▶ [Problem to work on]
Collect all lines from the records below that include the word "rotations".

++++ Available data

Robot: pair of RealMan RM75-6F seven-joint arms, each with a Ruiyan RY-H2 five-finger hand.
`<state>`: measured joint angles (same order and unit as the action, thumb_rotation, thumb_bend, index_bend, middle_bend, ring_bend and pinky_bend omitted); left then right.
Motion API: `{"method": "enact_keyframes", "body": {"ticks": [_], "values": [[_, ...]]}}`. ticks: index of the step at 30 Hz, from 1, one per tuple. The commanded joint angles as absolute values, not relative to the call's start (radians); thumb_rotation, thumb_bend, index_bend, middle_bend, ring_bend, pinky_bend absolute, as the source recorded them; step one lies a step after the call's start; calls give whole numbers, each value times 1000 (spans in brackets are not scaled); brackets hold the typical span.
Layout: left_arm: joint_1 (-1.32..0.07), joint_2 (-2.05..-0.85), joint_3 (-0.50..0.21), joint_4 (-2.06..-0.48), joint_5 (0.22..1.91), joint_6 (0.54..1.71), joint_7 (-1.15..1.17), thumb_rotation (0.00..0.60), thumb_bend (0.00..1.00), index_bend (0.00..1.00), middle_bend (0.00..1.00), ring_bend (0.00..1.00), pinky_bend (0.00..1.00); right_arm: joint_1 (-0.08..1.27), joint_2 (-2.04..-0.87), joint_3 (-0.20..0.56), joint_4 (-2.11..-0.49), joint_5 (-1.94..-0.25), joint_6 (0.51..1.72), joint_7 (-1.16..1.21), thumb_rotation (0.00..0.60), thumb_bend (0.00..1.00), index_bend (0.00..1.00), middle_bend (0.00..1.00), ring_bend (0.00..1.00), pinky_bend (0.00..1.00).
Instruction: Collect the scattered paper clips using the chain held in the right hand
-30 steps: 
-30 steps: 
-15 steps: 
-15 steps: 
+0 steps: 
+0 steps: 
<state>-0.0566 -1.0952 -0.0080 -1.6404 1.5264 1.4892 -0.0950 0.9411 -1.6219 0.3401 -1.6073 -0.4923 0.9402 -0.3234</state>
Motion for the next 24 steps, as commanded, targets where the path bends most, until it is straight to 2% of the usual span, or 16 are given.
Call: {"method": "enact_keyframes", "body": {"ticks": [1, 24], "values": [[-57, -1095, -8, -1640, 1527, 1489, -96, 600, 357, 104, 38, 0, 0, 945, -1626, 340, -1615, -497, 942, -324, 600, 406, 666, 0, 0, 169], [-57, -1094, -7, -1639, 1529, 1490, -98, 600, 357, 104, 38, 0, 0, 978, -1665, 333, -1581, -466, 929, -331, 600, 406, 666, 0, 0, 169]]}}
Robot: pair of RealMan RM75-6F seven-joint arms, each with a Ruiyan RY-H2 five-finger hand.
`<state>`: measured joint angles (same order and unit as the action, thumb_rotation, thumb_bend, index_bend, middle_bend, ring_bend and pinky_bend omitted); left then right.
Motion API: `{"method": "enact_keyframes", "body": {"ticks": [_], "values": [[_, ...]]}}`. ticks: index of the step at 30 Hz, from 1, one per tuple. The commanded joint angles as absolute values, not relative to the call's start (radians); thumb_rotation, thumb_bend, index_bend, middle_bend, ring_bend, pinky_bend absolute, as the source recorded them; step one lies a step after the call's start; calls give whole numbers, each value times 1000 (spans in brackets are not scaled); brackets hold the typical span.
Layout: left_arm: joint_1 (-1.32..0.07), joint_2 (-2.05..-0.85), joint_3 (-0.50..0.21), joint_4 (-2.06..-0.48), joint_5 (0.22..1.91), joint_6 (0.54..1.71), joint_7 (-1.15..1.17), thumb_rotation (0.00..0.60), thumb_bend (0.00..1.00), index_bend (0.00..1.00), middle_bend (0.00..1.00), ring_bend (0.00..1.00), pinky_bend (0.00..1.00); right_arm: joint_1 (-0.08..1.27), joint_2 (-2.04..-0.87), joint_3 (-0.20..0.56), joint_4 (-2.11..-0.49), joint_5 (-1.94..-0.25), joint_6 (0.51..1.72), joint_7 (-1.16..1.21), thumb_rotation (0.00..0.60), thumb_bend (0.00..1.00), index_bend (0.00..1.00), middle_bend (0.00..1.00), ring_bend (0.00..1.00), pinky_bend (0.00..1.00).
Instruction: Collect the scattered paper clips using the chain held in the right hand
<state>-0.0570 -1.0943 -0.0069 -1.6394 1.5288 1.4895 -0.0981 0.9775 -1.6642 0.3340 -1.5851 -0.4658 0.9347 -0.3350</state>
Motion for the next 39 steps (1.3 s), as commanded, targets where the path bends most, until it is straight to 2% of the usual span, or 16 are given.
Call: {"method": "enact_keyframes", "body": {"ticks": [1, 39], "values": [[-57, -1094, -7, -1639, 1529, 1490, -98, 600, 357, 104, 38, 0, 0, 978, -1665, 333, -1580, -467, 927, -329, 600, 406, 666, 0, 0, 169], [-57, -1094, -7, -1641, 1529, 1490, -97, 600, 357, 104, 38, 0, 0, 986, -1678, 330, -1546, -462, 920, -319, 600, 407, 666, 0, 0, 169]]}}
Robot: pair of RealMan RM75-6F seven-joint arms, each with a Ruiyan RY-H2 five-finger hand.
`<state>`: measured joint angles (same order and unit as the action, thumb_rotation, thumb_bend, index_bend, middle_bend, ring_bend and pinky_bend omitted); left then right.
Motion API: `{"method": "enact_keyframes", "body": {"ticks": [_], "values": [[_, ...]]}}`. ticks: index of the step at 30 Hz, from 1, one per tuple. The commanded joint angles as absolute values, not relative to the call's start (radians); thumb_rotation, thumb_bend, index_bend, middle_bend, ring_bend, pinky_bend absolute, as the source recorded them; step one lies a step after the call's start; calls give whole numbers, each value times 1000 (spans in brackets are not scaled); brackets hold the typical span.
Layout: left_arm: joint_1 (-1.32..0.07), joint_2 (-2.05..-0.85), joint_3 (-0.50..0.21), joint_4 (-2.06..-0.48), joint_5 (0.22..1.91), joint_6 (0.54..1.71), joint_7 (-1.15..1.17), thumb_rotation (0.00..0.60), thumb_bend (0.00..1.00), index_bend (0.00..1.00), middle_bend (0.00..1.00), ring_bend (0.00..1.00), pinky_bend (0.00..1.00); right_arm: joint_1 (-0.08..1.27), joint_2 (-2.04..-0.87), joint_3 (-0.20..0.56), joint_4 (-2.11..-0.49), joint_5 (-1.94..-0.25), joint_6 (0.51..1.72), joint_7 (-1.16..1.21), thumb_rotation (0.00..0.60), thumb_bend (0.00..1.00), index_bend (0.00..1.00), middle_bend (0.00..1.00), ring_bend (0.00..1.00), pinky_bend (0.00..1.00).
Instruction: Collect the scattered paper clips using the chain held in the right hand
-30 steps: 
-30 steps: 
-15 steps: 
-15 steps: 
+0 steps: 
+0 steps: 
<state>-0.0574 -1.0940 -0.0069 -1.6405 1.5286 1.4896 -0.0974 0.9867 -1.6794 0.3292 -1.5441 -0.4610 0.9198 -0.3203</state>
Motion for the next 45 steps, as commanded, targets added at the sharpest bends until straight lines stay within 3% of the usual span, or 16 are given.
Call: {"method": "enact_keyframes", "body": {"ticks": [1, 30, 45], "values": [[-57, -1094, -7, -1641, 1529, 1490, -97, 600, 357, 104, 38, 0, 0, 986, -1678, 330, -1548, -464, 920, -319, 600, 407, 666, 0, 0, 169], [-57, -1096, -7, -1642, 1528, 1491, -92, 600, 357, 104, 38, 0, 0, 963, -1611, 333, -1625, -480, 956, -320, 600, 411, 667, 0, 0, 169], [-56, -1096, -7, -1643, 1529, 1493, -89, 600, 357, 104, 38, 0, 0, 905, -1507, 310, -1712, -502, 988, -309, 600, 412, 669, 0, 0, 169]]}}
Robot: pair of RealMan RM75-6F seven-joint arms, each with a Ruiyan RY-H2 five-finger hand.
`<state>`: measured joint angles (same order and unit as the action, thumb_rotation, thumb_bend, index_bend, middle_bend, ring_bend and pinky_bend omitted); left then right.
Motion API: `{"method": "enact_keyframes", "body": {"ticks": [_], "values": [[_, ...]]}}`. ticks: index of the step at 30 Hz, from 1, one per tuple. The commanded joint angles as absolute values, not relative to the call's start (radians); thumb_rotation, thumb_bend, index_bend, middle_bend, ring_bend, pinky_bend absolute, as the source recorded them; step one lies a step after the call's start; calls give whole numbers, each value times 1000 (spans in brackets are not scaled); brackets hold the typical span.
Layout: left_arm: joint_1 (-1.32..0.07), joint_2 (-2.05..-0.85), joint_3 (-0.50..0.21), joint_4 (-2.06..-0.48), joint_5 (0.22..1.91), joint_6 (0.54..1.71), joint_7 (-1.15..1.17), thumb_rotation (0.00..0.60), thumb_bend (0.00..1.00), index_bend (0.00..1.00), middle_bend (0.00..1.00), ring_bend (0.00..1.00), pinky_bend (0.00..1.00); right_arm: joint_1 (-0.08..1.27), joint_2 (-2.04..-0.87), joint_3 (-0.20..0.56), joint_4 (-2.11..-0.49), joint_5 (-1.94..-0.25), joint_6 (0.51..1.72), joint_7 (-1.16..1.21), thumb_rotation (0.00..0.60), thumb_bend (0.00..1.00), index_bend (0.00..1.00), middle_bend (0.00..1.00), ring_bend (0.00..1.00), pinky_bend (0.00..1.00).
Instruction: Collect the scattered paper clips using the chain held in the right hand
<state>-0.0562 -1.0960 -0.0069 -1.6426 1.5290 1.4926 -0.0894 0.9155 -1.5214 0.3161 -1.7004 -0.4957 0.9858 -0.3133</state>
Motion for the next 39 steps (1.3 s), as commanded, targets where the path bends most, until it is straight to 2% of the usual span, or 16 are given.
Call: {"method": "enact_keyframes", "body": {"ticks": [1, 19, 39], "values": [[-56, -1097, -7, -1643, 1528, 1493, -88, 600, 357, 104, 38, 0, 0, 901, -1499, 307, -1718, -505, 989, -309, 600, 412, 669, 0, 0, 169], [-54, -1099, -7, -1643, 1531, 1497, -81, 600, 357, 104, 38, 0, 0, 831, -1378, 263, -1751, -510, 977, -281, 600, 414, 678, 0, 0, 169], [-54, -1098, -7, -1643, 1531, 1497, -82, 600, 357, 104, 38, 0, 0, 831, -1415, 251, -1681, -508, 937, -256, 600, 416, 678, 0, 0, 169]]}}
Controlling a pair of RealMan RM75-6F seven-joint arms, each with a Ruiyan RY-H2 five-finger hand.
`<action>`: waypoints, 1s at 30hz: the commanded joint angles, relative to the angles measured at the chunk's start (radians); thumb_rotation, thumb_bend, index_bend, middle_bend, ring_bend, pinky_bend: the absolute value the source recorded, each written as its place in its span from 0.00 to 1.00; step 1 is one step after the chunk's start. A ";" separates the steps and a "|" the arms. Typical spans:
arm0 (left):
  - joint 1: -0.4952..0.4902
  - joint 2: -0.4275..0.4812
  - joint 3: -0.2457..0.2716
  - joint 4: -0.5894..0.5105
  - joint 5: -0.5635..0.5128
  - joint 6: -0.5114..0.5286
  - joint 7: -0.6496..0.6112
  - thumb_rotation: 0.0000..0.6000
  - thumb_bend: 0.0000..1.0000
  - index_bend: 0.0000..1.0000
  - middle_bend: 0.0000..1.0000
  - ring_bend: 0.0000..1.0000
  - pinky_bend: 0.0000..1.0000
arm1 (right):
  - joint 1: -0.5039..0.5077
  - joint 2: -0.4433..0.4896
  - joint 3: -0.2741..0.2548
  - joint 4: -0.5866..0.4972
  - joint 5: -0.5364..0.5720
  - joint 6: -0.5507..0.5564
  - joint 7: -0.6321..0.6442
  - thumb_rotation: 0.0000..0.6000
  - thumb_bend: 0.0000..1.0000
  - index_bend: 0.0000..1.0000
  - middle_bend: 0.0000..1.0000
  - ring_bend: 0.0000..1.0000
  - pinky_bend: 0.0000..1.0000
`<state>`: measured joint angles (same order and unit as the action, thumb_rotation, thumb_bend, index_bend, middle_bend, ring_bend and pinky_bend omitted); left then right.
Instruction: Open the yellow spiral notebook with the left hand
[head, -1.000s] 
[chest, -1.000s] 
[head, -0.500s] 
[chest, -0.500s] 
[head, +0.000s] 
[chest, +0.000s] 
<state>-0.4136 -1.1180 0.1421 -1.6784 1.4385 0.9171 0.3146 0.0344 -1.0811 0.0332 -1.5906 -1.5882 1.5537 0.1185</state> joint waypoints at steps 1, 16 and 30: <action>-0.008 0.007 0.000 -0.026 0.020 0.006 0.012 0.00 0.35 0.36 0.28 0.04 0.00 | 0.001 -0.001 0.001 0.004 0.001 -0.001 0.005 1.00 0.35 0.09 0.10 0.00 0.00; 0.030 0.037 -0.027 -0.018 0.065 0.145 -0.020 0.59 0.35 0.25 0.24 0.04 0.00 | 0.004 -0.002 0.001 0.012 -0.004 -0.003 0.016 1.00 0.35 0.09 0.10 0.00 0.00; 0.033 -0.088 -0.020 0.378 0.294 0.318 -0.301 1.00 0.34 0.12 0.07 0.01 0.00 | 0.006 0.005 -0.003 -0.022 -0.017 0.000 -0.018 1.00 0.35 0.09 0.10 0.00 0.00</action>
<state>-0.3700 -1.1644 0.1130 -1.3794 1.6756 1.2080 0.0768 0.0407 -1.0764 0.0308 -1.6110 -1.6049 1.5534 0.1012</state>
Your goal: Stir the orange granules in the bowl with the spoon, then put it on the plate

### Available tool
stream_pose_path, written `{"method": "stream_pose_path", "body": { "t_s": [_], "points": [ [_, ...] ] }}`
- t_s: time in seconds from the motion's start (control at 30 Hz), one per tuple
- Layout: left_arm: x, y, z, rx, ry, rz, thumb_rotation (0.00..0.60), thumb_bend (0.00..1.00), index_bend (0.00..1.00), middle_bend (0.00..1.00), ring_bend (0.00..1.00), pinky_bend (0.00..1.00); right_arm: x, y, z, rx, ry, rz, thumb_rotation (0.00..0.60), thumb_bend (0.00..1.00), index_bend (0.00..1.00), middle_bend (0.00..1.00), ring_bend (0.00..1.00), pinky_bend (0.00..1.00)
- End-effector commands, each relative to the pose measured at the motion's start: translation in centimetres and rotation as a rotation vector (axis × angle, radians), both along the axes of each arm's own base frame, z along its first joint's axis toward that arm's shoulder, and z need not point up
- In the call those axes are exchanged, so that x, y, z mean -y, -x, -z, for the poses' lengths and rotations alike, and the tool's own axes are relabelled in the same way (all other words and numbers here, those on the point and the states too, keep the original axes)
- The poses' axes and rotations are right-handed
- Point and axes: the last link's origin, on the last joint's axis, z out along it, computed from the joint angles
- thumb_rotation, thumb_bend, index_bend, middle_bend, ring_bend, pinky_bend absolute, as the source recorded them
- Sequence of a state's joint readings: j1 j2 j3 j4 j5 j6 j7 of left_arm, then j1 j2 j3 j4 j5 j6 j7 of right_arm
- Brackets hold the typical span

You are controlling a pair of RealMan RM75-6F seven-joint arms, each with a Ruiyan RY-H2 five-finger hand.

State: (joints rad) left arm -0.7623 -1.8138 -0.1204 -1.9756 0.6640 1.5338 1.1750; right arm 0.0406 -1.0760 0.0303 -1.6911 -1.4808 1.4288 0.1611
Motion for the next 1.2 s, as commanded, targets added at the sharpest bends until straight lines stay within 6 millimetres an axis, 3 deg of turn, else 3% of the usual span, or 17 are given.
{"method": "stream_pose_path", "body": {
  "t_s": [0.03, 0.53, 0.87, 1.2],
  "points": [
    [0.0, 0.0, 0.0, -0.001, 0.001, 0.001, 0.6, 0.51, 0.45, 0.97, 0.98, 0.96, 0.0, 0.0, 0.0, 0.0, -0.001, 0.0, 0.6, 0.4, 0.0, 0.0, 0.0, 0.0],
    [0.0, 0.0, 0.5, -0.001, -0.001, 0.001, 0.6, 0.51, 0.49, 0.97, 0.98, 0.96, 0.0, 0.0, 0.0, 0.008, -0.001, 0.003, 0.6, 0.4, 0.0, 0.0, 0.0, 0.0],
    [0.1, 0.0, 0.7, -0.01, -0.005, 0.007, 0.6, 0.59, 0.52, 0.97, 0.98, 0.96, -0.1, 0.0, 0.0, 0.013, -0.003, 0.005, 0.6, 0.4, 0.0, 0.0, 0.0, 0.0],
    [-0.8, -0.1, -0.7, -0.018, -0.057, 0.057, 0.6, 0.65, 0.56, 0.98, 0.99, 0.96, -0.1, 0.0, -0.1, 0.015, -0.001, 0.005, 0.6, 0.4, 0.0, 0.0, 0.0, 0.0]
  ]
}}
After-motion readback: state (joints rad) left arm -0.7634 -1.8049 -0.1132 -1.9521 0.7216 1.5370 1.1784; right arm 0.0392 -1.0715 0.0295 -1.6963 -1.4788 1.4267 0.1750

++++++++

▶ [Answer for this exercise]
- In the call those axes are exchanged, so that x, y, z mean -y, -x, -z, for the poses' lengths and rotations alike, and the tool's own axes are relabelled in the same way (all other words and numbers here, those on the point and the states too, keep the original axes)
- The poses' axes and rotations are right-handed

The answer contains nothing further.